Statistical analyses were performed using GraphPad Prism ver. 5.00 for Windows (GraphPad Software, San Diego, CA, USA). The Kruskal–Wallis statistical analysis was used to compare differences among groups, followed by Dunn’s multiple comparison post-test to detect specific differences. P < 0.05 was considered significant.

Effect of polymyxin B on zeta potential (ZP)

Planktonic and biofilm cells were used in the assays. The method used was described previously with modifications [44]. After careful washing of the biofilms with sterile 0.9% NaCl, the cells were detached, suspended in 5 mL of 0.9% NaCl, and vortexed until visual observation of the complete dissolution of the lumps.

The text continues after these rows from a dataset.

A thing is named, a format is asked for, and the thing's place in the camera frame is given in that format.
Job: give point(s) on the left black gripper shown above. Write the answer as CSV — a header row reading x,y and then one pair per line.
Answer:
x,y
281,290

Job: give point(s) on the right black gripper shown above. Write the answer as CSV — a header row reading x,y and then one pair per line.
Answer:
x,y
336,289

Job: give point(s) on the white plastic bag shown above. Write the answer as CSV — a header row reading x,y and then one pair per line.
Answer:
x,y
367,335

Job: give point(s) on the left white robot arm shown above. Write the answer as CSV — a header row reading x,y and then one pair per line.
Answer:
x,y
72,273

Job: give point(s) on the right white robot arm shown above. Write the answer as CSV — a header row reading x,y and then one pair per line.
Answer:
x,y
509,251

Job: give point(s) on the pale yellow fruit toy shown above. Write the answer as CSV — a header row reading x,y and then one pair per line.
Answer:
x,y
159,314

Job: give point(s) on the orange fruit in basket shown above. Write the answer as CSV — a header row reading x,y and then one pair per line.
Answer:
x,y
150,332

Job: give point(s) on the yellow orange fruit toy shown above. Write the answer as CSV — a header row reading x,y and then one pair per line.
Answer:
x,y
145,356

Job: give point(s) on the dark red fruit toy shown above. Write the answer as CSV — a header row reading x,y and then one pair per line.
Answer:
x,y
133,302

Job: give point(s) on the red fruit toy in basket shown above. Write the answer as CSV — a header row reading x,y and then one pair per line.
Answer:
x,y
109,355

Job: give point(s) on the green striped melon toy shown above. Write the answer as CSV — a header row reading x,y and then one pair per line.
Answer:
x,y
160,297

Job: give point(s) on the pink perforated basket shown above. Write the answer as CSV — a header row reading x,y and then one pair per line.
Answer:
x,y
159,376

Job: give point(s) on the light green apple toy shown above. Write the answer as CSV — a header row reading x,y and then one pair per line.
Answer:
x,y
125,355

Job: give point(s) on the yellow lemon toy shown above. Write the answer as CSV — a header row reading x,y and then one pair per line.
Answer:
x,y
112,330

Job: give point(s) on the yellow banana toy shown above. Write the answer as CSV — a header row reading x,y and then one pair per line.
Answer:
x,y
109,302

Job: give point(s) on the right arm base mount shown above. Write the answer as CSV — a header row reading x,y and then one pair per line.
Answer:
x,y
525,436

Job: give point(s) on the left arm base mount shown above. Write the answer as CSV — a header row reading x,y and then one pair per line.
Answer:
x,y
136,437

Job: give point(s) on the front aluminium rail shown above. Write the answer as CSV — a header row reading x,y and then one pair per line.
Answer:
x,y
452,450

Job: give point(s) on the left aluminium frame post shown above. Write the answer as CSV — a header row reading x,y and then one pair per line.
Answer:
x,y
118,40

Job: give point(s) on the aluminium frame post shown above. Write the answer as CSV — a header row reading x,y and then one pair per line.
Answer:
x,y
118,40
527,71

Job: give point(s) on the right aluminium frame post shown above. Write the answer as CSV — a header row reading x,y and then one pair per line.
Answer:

These suspensions were centrifuged (4000×g for 10 min), and the resulting cell pellet was resuspended in 2 mL of 0.9% NaCl for optical density determination using a spectrophotometer. To obtain planktonic cell suspensions, the bacteria were grown in brain heart infusion broth and washed with sterile 0.9% NaCl. The assay included titration of four manual injections with aqueous polymyxin B in a glass beaker containing P. aeruginosa cell suspensions (planktonic and biofilm cells) at an optical density at 600 nm (OD600) of 0.1. After each titration, the solution was transferred to a cuvette (Cell-Folded Capillary DTS1060; Malvern Instruments), and the ZP was determined. Data were expressed as mV ± standard error of two independent experiments.

The assays for determining ZP were conducted at 25 °C using a Zetasizer NanoZS instrument (Malvern Instruments Inc., Westborough, MA, USA) with 64 channels and a correlator at 633 nm. The technique used for the ZP measurements was in accordance with the Malvern laser Doppler velocimetry patterns coupled with M3-phase analysis light scattering.

Statistical analyses were performed using GraphPad Prism ver. 5.00 for Windows. One-way analysis of variance was used to compare differences among groups, followed by Bonferroni’s post-test to detect specific differences. P < 0.05 was considered significant.